The official said the coming U.S. actions would “go some ways toward leveling the playing field” but “we would like to have much greater access for our diplomats in China.”

“Our goal is to get the Chinese authorities to allow our diplomats in China to engage with provincial and local leaders, Chinese universities, and other educational and research institutes freely, the same way that the Chinese diplomats are able to do here,” the official said.

A report to Congress said the Chinese have severely restricted access by U.S. diplomats and journalists to Tibet, a region occupied by Chinese military forces in the 1950s.

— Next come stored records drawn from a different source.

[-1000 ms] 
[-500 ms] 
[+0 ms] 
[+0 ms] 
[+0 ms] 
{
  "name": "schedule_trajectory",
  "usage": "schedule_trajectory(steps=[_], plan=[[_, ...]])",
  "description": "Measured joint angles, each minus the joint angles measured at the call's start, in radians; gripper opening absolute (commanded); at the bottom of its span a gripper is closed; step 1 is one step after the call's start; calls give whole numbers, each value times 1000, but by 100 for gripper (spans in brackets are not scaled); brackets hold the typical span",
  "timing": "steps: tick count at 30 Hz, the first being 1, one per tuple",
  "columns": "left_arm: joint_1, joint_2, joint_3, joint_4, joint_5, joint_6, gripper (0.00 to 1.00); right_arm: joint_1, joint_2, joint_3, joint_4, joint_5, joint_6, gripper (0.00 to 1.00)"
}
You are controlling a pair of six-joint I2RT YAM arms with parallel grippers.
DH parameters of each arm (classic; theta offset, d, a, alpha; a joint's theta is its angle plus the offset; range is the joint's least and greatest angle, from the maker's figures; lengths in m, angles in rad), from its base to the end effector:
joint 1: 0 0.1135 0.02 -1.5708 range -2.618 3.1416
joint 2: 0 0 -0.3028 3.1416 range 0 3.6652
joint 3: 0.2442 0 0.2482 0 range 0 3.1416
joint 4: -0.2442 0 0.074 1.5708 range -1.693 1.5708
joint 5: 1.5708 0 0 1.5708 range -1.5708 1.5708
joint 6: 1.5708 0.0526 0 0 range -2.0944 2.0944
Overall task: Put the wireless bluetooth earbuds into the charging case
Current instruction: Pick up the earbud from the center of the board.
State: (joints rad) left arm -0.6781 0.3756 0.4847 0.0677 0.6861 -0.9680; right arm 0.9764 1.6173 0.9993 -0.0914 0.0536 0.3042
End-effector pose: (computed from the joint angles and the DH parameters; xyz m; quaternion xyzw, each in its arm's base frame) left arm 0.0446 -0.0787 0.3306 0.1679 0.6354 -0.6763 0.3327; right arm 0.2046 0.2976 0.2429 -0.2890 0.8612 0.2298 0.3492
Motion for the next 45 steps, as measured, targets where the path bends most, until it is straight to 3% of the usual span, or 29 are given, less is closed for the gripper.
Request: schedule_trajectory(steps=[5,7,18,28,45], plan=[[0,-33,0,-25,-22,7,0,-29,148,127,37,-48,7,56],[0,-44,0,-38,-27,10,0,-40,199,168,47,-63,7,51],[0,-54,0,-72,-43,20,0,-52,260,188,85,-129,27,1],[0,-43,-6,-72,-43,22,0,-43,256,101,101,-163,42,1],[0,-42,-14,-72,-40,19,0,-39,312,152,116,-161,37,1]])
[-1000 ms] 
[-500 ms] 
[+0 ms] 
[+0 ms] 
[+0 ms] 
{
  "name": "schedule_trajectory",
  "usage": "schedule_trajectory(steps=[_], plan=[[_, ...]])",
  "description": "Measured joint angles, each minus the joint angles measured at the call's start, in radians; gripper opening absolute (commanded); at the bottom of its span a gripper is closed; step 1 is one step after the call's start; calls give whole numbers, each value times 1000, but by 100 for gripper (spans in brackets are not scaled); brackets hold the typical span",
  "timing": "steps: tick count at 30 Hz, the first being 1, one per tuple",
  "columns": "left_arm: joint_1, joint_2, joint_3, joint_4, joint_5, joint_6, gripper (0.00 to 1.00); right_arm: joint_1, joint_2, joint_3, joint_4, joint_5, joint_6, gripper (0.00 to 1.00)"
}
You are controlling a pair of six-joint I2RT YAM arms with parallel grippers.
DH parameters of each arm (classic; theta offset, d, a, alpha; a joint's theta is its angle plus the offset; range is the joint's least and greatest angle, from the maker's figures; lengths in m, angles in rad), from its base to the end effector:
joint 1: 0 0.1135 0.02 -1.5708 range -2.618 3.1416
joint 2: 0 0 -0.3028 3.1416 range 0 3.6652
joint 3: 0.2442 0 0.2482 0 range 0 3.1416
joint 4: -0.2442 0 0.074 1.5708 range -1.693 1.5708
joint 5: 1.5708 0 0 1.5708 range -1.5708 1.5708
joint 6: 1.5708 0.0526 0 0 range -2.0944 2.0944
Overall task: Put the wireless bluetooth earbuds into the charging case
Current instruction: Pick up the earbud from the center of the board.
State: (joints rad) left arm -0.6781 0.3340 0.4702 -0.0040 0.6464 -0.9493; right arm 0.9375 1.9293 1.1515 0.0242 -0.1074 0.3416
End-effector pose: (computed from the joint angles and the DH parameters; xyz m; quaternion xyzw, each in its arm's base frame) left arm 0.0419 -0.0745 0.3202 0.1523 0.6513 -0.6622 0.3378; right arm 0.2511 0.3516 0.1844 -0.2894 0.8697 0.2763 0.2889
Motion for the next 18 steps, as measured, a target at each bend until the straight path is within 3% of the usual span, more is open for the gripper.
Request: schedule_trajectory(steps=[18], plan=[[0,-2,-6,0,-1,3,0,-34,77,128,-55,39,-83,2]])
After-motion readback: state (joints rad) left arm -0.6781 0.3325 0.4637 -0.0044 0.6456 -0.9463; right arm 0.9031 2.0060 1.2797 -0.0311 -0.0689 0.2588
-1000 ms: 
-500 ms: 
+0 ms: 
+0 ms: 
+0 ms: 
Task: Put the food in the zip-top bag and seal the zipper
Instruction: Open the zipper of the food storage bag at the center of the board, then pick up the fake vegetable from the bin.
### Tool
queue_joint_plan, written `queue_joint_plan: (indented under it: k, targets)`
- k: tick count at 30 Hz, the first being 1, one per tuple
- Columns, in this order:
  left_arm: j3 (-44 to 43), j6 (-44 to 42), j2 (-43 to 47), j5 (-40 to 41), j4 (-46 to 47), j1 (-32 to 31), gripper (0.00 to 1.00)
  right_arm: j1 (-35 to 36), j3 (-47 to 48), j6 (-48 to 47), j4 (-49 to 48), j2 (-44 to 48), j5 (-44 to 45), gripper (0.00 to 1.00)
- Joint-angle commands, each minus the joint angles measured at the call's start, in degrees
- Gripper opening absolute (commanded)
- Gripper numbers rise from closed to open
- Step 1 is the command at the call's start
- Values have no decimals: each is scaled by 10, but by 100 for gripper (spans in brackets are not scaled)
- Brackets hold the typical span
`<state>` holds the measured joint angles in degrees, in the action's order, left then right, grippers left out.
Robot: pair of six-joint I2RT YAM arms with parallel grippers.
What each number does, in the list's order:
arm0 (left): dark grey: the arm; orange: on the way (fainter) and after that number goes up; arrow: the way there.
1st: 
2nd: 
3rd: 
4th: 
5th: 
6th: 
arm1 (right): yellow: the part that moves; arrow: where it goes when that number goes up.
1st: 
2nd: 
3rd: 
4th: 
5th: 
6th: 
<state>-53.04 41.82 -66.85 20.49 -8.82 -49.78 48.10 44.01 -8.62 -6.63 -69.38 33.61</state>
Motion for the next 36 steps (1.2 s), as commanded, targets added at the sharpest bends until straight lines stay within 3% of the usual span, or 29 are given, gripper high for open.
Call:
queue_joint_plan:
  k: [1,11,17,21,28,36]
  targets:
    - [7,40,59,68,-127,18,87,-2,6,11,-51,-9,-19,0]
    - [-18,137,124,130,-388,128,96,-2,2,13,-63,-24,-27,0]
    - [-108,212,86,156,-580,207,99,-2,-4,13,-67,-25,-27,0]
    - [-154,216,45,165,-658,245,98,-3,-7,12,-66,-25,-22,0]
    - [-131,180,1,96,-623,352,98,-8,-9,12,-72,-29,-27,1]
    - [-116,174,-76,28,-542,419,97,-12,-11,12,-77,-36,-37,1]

The Chinese Consulate in San Francisco briefly sheltered a Chinese military researcher, Juan Tang, who was sought by the FBI for failing disclose her ties to the People’s Liberation Army. The University of California student was arrested Thursday at a location outside the consulate.

An intelligence official told reporters last week that Chinese activities at the consulate were “particularly aggressive and particularly successful.”

China has been using its diplomatic outposts to conduct illegal operations that employ what the FBI calls “fox hunt” teams — groups of Chinese agents who harass and intimidate Chinese dissidents and others whom the regime perceives to be threats.